Entre los aspectos sobre los que los hombres pueden actuar, la alimentación ocupa un lugar relevante. Seguir un patrón dietético equilibrado no solo contribuye al bienestar general, sino que también puede influir en distintos parámetros seminales asociados a la fertilidad masculina.
Un contexto en el que algunos nutrientes desempeñan un papel especialmente destacado, siendo el ácido fólico uno de ellos. “El ácido fólico participa en la producción de espermatozoides y en los procesos de replicación celular. Por ello, resulta especialmente importante para mejorar parámetros como la concentración y la morfología espermática”, explica la Dra. Rocío Rivera, directora del laboratorio de andrología de IVI Valencia.

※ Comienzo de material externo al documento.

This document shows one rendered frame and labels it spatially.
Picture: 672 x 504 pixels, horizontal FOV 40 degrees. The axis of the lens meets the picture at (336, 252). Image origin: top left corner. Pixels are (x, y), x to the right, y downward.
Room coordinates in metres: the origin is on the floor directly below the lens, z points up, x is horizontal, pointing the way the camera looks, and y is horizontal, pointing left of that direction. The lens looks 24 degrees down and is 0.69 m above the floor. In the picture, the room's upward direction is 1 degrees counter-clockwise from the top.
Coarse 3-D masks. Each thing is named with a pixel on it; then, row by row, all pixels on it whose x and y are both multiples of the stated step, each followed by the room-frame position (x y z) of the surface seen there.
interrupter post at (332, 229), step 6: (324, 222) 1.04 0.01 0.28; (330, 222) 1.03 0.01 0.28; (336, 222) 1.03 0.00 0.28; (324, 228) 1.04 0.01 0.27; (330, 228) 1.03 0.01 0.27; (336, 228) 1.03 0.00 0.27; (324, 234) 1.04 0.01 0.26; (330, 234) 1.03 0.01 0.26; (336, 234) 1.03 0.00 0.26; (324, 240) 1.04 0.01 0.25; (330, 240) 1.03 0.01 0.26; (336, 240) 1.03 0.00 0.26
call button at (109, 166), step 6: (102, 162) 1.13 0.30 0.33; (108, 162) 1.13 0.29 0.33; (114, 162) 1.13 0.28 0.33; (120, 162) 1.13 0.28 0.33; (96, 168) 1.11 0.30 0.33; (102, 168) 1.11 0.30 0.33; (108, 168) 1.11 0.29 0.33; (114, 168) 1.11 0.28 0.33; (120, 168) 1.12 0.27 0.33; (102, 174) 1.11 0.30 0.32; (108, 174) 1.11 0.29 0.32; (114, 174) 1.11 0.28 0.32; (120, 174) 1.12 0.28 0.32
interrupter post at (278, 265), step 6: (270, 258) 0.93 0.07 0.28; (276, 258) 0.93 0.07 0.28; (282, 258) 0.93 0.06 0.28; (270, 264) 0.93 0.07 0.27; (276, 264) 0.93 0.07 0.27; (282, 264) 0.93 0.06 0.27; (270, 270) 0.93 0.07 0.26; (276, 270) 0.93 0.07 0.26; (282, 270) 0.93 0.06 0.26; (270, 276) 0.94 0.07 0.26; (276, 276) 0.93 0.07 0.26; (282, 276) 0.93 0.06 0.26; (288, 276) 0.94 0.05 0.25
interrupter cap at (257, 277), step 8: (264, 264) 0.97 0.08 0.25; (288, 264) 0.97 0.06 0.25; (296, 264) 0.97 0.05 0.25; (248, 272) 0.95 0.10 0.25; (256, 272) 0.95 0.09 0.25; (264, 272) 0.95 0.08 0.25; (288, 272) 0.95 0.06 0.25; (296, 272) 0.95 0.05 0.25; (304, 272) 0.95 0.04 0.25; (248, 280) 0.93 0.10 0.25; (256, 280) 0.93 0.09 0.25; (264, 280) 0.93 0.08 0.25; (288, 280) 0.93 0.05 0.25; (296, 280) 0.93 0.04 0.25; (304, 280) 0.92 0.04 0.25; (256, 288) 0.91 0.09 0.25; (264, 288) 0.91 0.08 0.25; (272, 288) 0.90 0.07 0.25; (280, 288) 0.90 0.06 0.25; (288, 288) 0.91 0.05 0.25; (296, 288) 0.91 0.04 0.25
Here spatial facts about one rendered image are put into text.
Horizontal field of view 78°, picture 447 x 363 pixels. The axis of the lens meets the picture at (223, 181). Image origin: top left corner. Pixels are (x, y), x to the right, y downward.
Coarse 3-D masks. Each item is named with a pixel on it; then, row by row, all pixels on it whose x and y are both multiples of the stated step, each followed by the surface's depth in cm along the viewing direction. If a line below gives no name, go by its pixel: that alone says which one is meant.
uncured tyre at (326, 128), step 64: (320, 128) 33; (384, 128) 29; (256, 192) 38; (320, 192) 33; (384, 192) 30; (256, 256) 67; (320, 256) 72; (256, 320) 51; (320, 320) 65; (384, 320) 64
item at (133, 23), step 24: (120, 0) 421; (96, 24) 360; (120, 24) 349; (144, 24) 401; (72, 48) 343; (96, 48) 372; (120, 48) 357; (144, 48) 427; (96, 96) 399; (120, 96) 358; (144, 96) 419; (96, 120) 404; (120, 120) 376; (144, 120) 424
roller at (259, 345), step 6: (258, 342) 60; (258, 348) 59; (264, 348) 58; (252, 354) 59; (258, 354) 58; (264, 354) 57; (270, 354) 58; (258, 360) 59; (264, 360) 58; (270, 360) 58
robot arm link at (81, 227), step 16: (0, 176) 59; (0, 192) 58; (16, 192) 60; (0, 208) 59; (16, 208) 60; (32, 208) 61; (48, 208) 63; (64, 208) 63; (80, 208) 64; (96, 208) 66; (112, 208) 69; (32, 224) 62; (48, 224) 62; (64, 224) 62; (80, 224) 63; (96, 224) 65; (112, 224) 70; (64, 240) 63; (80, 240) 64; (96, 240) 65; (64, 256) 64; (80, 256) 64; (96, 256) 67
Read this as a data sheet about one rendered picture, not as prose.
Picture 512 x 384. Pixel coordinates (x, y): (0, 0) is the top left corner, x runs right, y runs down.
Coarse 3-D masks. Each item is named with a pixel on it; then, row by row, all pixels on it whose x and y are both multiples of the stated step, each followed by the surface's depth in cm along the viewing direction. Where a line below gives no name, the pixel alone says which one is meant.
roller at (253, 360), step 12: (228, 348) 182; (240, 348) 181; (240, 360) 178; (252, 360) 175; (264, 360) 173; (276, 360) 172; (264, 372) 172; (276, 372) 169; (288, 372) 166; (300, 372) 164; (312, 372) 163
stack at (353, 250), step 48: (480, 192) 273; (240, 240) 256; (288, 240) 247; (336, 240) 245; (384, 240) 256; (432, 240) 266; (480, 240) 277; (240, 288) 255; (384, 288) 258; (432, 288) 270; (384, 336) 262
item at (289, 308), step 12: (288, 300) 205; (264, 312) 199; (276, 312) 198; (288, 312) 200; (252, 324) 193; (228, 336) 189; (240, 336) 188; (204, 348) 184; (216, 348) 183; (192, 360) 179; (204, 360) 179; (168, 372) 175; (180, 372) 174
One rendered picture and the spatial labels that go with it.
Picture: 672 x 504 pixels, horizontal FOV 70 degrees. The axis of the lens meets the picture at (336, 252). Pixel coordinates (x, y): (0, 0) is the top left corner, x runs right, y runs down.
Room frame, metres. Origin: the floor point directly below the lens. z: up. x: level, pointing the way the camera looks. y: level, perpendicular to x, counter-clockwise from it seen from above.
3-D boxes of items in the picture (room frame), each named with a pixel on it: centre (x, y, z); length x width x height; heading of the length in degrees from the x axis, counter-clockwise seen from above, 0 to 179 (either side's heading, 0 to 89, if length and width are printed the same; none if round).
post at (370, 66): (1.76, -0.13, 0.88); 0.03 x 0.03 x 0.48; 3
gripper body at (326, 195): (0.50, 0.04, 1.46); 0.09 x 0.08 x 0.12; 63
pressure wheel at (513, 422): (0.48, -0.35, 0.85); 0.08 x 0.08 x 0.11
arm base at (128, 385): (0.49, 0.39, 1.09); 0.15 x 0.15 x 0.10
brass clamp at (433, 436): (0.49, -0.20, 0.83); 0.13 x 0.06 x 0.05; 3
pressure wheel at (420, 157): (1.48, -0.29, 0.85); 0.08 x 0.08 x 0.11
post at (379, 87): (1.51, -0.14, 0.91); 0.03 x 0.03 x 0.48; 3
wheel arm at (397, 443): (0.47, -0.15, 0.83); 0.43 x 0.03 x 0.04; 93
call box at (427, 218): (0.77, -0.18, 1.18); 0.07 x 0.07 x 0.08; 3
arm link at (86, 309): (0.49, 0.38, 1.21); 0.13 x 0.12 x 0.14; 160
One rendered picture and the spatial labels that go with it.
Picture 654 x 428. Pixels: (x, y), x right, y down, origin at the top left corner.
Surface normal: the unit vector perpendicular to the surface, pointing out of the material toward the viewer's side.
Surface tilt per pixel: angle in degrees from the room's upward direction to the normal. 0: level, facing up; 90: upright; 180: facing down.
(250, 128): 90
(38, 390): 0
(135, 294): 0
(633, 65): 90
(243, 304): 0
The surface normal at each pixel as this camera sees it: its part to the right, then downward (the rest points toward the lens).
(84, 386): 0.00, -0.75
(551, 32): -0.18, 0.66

Junto a ello, los antioxidantes —presentes principalmente en frutas y verduras— son fundamentales porque ayudan a combatir el estrés oxidativo, uno de los factores que pueden afectar negativamente a la calidad seminal. “Los antioxidantes contribuyen a reducir el estrés oxidativo, lo que favorece que los espermatozoides presenten una mejor morfología y motilidad”, añade la doctora Rivera.
Otro grupo de nutrientes de interés son los ácidos grasos omega-3, presentes en alimentos como el pescado azul y los frutos secos. “Los ácidos grasos son componentes clave de la membrana del espermatozoide. Aportan fluidez a esta estructura, lo que facilita una mejor movilidad espermática”, señala la doctora.
Frente a estos alimentos, los especialistas recomiendan limitar el consumo de otros, como los ultraprocesados, que suelen aportar grasas trans, aceites refinados y azúcares añadidos. Asimismo, aconsejan evitar el alcohol y moderar la ingesta de cafeína. “Cuidar la alimentación y mantener hábitos de vida saludables puede contribuir a mejorar la calidad seminal y, con ello, favorecer las posibilidades de lograr un embarazo”, concluye Rivera.
En este sentido, la fertilidad masculina también se construye a través de pequeños gestos cotidianos. Adoptar hábitos más saludables no solo repercute en la salud general, sino que puede convertirse también en un aliado en el camino hacia la paternidad.